WORK INSTRUCTION = Here you must reproduce each line of the data exactly.
(EXTRACTED ENTRIES begins)
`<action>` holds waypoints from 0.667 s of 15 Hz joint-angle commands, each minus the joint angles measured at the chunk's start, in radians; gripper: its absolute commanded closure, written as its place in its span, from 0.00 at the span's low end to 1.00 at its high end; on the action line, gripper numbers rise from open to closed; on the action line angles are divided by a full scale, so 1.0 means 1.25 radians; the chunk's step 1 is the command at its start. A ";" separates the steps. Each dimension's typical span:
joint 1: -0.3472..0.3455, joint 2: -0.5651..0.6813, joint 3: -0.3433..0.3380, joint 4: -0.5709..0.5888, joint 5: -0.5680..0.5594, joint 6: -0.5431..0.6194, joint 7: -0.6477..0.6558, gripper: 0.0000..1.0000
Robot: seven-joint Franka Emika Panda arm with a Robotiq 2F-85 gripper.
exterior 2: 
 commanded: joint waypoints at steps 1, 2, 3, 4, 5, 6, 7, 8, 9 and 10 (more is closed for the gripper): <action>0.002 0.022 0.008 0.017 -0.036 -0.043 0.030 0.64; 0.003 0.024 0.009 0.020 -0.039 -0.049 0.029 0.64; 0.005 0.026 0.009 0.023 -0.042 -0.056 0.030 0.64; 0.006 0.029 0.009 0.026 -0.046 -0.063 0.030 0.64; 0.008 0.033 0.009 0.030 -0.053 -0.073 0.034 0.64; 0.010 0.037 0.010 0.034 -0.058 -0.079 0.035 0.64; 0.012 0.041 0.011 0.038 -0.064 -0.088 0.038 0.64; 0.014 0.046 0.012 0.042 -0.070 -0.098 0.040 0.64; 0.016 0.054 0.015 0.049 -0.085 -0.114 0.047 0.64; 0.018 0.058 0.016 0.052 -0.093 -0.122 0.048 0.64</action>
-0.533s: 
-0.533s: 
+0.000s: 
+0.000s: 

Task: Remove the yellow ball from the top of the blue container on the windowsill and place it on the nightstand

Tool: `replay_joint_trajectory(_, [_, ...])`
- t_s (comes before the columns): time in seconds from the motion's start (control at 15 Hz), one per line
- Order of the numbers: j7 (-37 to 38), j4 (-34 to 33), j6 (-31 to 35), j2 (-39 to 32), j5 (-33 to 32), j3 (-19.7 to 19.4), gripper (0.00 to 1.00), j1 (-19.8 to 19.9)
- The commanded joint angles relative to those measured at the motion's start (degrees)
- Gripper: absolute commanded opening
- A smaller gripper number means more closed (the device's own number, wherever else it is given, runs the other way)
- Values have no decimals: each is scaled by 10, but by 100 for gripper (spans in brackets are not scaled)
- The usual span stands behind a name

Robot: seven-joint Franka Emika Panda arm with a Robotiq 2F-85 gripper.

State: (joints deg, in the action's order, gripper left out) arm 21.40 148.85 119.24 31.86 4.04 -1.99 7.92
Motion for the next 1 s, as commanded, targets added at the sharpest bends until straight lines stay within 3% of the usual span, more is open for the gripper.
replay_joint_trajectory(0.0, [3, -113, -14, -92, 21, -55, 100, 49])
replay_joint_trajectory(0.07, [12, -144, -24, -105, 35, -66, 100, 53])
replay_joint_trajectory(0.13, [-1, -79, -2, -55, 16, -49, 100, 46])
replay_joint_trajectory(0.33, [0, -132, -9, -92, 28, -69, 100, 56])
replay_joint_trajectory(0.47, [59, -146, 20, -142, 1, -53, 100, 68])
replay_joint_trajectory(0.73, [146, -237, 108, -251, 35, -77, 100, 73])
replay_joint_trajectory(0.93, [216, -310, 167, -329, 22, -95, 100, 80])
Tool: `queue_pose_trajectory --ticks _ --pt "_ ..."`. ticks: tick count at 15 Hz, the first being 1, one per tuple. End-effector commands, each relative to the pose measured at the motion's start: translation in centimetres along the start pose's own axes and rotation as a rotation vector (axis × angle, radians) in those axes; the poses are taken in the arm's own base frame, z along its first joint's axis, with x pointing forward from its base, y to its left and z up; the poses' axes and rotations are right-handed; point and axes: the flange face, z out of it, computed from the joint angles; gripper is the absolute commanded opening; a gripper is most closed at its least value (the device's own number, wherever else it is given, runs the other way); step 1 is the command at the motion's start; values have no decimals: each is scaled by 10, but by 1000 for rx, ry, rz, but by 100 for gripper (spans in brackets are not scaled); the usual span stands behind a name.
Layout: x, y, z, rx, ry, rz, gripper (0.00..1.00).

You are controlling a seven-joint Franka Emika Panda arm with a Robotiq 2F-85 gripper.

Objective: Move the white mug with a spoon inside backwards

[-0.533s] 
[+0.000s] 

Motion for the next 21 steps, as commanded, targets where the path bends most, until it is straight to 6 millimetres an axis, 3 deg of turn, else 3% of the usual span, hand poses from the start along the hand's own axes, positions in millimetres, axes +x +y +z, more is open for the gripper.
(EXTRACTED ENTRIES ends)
TASK ANSWER =
`<action>` holds waypoints from 0.667 s of 15 Hz joint-angle commands, each minus the joint angles measured at the chunk's start, in radians; gripper: its absolute commanded closure, written as its place in its span, from 0.00 at the span's low end to 1.00 at its high end; on the action line, gripper numbers rise from open to closed; on the action line angles are divided by a full scale, so 1.0 means 1.25 radians; the chunk's step 1 is the command at its start. A ";" separates the steps. Each dimension's typical span:
joint 1: -0.3472..0.3455, joint 2: -0.5651..0.6813, joint 3: -0.3433..0.3380, joint 4: -0.5709..0.5888, joint 5: -0.5680..0.5594, joint 6: -0.5431..0.6194, joint 7: -0.6477..0.6558, gripper: 0.0000..1.0000
Robot: seven-joint Franka Emika Panda arm with a Robotiq 2F-85 gripper.
exterior 2: 
 commanded: joint waypoints at steps 1, 2, 3, 4, 5, 6, 7, 8, 9 and 10 (more is closed for the gripper): <action>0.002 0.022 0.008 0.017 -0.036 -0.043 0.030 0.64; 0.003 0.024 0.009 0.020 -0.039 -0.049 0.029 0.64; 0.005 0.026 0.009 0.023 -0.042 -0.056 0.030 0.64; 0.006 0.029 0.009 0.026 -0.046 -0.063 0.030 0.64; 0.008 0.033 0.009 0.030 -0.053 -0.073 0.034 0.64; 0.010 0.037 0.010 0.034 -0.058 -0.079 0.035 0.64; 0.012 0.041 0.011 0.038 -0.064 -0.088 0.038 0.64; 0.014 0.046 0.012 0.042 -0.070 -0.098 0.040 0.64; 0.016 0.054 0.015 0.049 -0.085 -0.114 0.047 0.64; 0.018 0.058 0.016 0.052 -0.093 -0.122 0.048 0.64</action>
-0.533s: 
-0.533s: 
+0.000s: 
+0.000s: 

Task: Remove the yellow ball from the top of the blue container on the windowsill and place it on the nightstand

Tool: `replay_joint_trajectory(_, [_, ...])`
- t_s (comes before the columns): time in seconds from the motion's start (control at 15 Hz), one per line
- Order of the numbers: j7 (-37 to 38), j4 (-34 to 33), j6 (-31 to 35), j2 (-39 to 32), j5 (-33 to 32), j3 (-19.7 to 19.4), gripper (0.00 to 1.00), j1 (-19.8 to 19.9)
- The commanded joint angles relative to those measured at the motion's start (degrees)
- Gripper: absolute commanded opening
- A smaller gripper number means more closed (the device's own number, wherever else it is given, runs the other way)
- Values have no decimals: each is scaled by 10, but by 100 for gripper (spans in brackets are not scaled)
- The usual span stands behind a name

Robot: seven-joint Franka Emika Panda arm with a Robotiq 2F-85 gripper.

State: (joints deg, in the action's order, gripper left out) arm 21.40 148.85 119.24 31.86 4.04 -1.99 7.92
Motion for the next 1 s, as commanded, targets added at the sharpest bends until straight lines stay within 3% of the usual span, more is open for the gripper.
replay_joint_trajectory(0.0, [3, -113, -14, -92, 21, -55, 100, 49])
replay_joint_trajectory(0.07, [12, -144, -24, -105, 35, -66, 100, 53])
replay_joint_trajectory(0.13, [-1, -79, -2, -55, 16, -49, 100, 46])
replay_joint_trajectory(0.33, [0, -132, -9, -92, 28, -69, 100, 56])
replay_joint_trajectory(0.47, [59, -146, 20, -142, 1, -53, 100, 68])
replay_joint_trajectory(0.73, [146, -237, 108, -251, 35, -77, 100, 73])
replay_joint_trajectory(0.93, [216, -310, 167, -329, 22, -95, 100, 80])
Tool: `queue_pose_trajectory --ticks _ --pt "_ ..."`. ticks: tick count at 15 Hz, the first being 1, one per tuple. End-effector commands, each relative to the pose measured at the motion's start: translation in centimetres along the start pose's own axes and rotation as a rotation vector (axis × angle, radians) in those axes; the poses are taken in the arm's own base frame, z along its first joint's axis, with x pointing forward from its base, y to its left and z up; the poses' axes and rotations are right-handed; point and axes: the flange face, z out of it, computed from the joint angles; gripper is the absolute commanded opening; a gripper is most closed at its least value (the device's own number, wherever else it is given, runs the other way); step 1 is the command at the motion's start; values have no decimals: each is scaled by 10, but by 1000 for rx, ry, rz, but by 100 for gripper (spans in brackets are not scaled); the usual span stands behind a name.
Layout: x, y, z, rx, ry, rz, gripper (0.00..1.00).

You are controlling a seven-joint Franka Emika Panda arm with a Robotiq 2F-85 gripper.

Objective: Move the white mug with a spoon inside backwards

[-0.533s] 
[+0.000s] 

Motion for the next 21 steps, as commanded, targets where the path bends most, until it is straight to 6 millimetres an axis, 3 deg of turn, else 3% of the usual span, hand poses from the start along the hand's own axes, positions in millimetres, axes +x +y +z, more is open for the gripper.

There is nothing more to add to this answer.